Comparison of indel calling in the 17 additional test samples using different workflows with QD and VARW filters
| Read mapper | Variant caller | QD th | VARW th | FP a | FN a | TP a | TN a | Sensitivity [95% CI] | Specificity [95% CI] | FDR [95% CI] |
|---|---|---|---|---|---|---|---|---|---|---|
| TMAP-TS3.4 | GATK | 2.5 | 0 | 25 | 0 | 2 | 272364 | 100% [43.07, 100] | 99.99% [99.99, 99.99] | 92.59% [78.3, 98.43] |
| TMAP-TS3.4 | SAMtools | 1 | 0 | 2 | 0 | 2 | 272387 | 100% [43.07, 100] | 99.99% [99.99, 100] | 50% [12.28, 87.72] |
| BWA | GATK | 2.5 | 0 | 14 | 0 | 2 | 272375 | 100% [43.07, 100] | 99.99% [99.99, 100] | 87.5% [65.58, 97.31] |
| BWA | SAMtools | 1 | 0 | 4 | 0 | 2 | 272385 | 100% [43.07, 100] | 99.99% [99.99, 100] | 66.67% [28.64, 92.32] |
We considered all bases in coding exons. Across the 17 samples the total number of bases considered was 272,391.
aFP = False Positives; FN = False Negatives; TP = True Positive; TN = True Negatives.
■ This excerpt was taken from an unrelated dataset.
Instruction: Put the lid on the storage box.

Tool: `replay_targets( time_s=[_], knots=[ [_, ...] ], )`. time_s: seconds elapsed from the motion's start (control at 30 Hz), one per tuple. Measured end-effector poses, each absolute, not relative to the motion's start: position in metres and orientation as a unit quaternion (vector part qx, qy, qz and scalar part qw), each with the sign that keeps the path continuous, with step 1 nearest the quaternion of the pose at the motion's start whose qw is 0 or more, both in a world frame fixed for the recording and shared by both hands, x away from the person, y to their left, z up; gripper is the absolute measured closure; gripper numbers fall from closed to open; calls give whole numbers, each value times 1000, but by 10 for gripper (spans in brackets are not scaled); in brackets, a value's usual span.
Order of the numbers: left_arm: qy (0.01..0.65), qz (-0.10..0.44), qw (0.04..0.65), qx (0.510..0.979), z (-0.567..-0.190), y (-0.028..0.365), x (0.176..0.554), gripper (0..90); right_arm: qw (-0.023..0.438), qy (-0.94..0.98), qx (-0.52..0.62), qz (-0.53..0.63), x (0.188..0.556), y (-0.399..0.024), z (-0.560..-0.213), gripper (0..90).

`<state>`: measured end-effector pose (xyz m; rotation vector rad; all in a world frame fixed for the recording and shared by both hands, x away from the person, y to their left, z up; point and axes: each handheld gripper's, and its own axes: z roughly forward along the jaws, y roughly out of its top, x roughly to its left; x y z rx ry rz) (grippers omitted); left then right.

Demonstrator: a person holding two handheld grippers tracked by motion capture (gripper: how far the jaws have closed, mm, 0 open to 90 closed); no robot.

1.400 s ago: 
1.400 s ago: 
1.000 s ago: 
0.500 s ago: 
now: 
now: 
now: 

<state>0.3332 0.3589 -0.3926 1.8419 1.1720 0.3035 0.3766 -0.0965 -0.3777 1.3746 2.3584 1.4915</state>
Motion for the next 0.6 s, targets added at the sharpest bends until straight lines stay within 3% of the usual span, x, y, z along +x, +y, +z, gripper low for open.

Figure 3Proposed workflows for highly sensitive and specific indel detection from PGM data. BAM files were generated by read alignment of PGM sequencing outputs using either TMAP-TS3.4 (blue) or BWA (red). SAMtools was used to call indels. This was followed by a post-indel calling filtering using QDth and VARWth. An independent confirmation of called indel was performed using Sanger sequencing. The numbers of indels called by each step were specified.